See here for [code samples](https://github.com/aavarghese/opa-schema-examples/tree/main/acl).

In the first `allow` rule above, the input document has the schema `input.json`, and `data.acl` has the schema `acl-schema.json`. Note that we use the relative path inside the `mySchemasDir` directory to identify a schema, omit the `.json` suffix, and use the global variable `schema` to stand for the top-level of the directory.
Schemas in annotations are proper Rego references. So `schema.input` is also valid, but `schema.acl-schema` is not.

If we had the expression `data.acl.foo` in this rule, it would result in a type error because the schema contained in `acl-schema.json` only defines object properties `"alice"` and `"bob"` in the ACL data document.

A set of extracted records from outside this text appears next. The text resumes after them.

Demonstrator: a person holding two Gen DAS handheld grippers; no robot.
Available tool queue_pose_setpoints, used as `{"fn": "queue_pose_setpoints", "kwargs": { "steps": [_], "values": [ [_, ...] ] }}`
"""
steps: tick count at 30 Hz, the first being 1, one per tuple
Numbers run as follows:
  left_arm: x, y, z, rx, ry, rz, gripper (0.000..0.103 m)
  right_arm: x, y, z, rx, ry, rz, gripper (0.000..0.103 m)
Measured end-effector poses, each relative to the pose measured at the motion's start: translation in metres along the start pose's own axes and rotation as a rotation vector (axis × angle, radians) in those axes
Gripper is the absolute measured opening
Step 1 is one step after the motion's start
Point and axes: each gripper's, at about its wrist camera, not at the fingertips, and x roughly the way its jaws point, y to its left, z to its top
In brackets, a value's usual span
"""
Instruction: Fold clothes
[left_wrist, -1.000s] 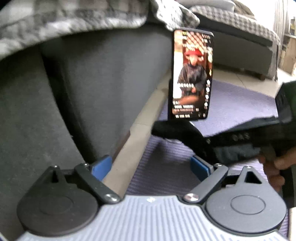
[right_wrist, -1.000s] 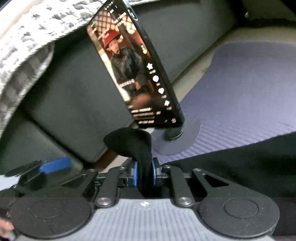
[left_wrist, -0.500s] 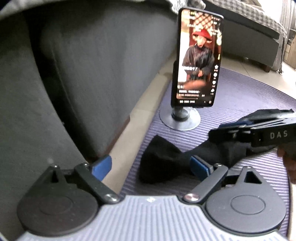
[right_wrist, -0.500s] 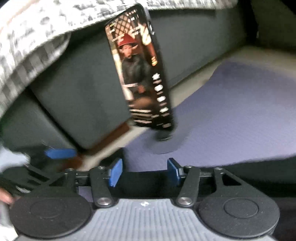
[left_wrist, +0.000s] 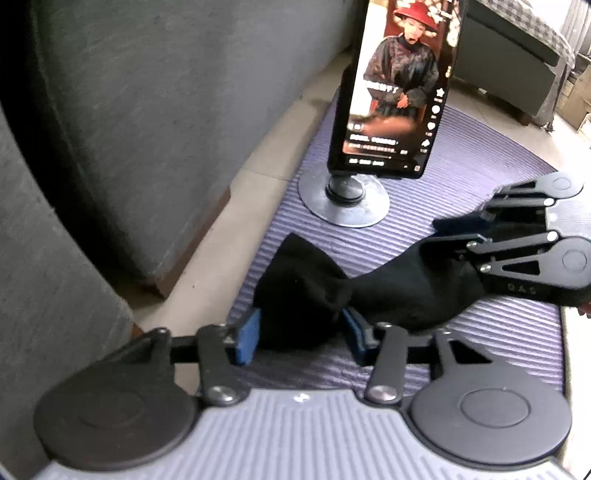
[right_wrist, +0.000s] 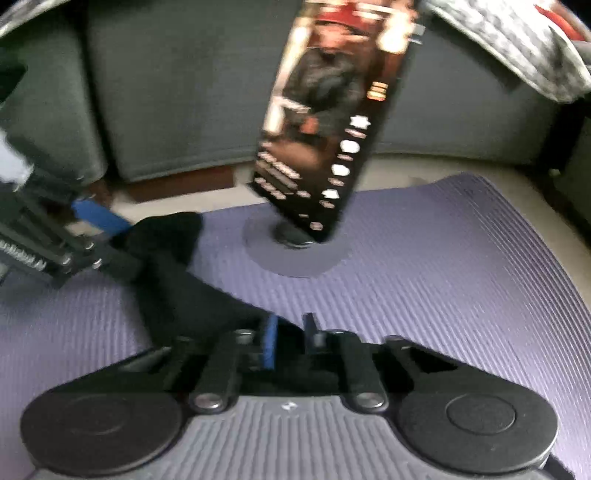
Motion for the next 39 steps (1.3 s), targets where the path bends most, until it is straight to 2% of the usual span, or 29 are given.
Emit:
{"fn": "queue_pose_setpoints", "kwargs": {
  "steps": [1, 3, 5, 7, 9, 10, 11, 15, 20, 23, 26, 30, 32, 33, 34, 36, 39],
  "values": [
    [-0.001, 0.000, -0.001, 0.004, -0.002, -0.004, 0.031, -0.003, 0.003, 0.000, -0.028, 0.005, -0.009, 0.000],
    [-0.002, -0.001, -0.001, 0.015, -0.003, -0.007, 0.032, -0.011, 0.000, -0.001, -0.023, -0.029, -0.047, 0.000],
    [-0.003, -0.002, -0.002, 0.020, -0.002, -0.001, 0.044, -0.019, -0.003, -0.003, 0.007, -0.086, -0.113, 0.000],
    [-0.004, -0.002, -0.002, 0.020, -0.009, 0.006, 0.074, -0.020, -0.004, -0.004, 0.028, -0.115, -0.192, 0.000],
    [-0.005, -0.002, -0.001, 0.018, -0.016, 0.010, 0.078, -0.013, -0.006, -0.006, 0.027, -0.089, -0.311, 0.000],
    [-0.005, -0.001, -0.001, 0.018, -0.015, 0.011, 0.078, -0.009, -0.008, -0.007, 0.037, -0.075, -0.326, 0.001],
    [-0.004, -0.001, -0.001, 0.016, -0.011, 0.011, 0.079, -0.003, -0.012, -0.008, 0.077, -0.046, -0.321, 0.002],
    [-0.002, 0.003, -0.001, 0.002, 0.006, 0.017, 0.079, -0.012, -0.012, -0.006, 0.152, -0.086, -0.312, 0.030],
    [0.000, 0.006, 0.002, 0.005, -0.016, 0.027, 0.078, -0.020, -0.003, -0.006, 0.139, -0.142, -0.252, 0.030],
    [0.001, 0.003, 0.008, 0.043, -0.061, 0.032, 0.076, -0.017, 0.016, -0.004, 0.085, -0.162, -0.160, 0.030],
    [0.004, 0.002, 0.015, 0.050, -0.075, 0.011, 0.069, -0.011, 0.033, -0.007, 0.026, -0.140, -0.095, 0.030],
    [0.021, 0.002, 0.025, 0.053, -0.076, 0.005, 0.055, -0.002, 0.047, -0.013, -0.007, -0.101, -0.093, 0.028],
    [0.025, 0.001, 0.028, 0.053, -0.073, -0.011, 0.044, 0.001, 0.048, -0.015, -0.001, -0.100, -0.090, 0.026],
    [0.028, 0.001, 0.029, 0.057, -0.072, -0.025, 0.028, 0.002, 0.047, -0.014, 0.003, -0.100, -0.093, 0.012],
    [0.030, 0.000, 0.029, 0.068, -0.074, -0.031, 0.012, 0.003, 0.047, -0.014, 0.007, -0.099, -0.097, 0.006],
    [0.023, -0.004, 0.028, 0.110, -0.071, -0.017, 0.010, 0.000, 0.046, -0.013, 0.023, -0.119, -0.092, 0.003],
    [0.009, -0.012, 0.032, 0.192, -0.057, 0.063, 0.009, -0.010, 0.048, -0.013, 0.034, -0.148, -0.048, 0.002]
  ]
}}
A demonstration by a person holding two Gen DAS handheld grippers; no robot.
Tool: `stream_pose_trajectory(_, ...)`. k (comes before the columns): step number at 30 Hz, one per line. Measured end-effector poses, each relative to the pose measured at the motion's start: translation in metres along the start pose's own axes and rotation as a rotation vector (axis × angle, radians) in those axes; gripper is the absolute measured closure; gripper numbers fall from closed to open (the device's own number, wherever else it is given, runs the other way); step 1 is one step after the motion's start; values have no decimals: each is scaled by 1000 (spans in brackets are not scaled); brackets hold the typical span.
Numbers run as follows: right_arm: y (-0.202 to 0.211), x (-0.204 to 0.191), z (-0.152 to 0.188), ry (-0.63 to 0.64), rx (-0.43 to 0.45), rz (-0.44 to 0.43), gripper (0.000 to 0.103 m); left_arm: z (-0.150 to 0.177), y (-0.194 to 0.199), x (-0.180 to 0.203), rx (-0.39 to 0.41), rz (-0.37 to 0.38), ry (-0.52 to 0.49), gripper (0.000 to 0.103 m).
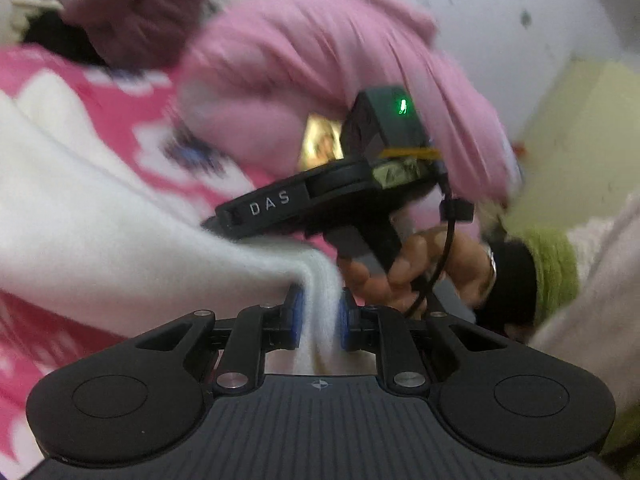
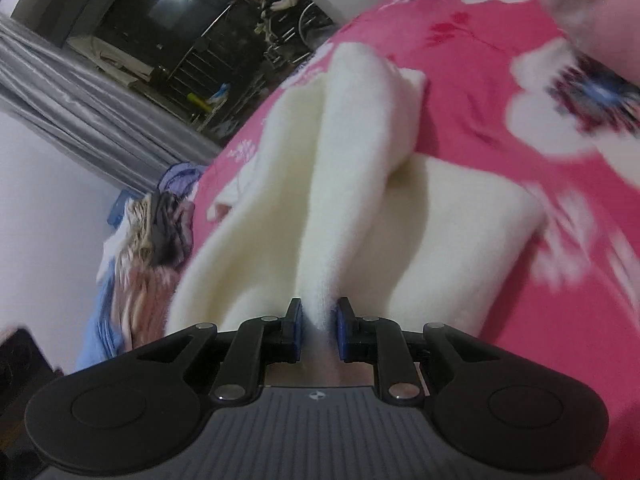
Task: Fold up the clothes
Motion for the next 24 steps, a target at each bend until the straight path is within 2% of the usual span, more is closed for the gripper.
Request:
stream_pose_trajectory(2,8,3,21,38,3,55,83,14,-19,-2,-104,-21,-14,86)
stream_pose_trajectory(4,10,3,27,97,-3,139,81,24,-35,-10,-188,-63,-12,83)
stream_pose_trajectory(8,31,0,22,192,7,219,68,16,-27,-25,-206,-72,29,72)
stream_pose_trajectory(10,47,-3,15,235,53,250,60,10,-15,-35,-202,-72,48,63)
stream_pose_trajectory(11,52,-4,9,245,74,258,59,9,-8,-40,-197,-78,55,63)
stream_pose_trajectory(12,56,-4,2,251,92,262,53,6,-2,-47,-192,-84,65,62)
stream_pose_trajectory(13,59,-4,-5,257,110,267,46,3,5,-54,-182,-83,82,61)
stream_pose_trajectory(15,60,-5,-22,262,140,268,43,-3,17,-62,-137,-95,103,57)
stream_pose_trajectory(17,46,-9,-41,250,156,249,39,-18,34,-80,-46,-134,119,45)
stream_pose_trajectory(18,39,-11,-51,245,163,239,33,-23,41,-87,5,-156,136,40)
stream_pose_trajectory(20,13,-17,-75,227,179,229,32,-39,52,-109,95,-203,170,38)
stream_pose_trajectory(24,-45,-30,-127,189,200,233,31,-72,52,-148,222,-439,149,37)
Point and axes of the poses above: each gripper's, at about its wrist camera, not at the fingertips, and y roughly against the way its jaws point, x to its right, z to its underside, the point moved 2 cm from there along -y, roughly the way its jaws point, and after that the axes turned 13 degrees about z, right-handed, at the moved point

On the other hand, this annotation does not constrain other paths under `data`. What it says is that we know the type of `data.acl` statically, but not that of other paths. So for example, `data.foo` is not a type error and gets assigned the type `Any`.

Note that the second `allow` rule doesn't have a METADATA comment block attached to it, and hence will not be type checked with any schemas.

On a different note, schema annotations can also be added to policy files part of a bundle package loaded via `opa eval --bundle` along with the `--schema` parameter for type checking a set of `*.rego` policy files.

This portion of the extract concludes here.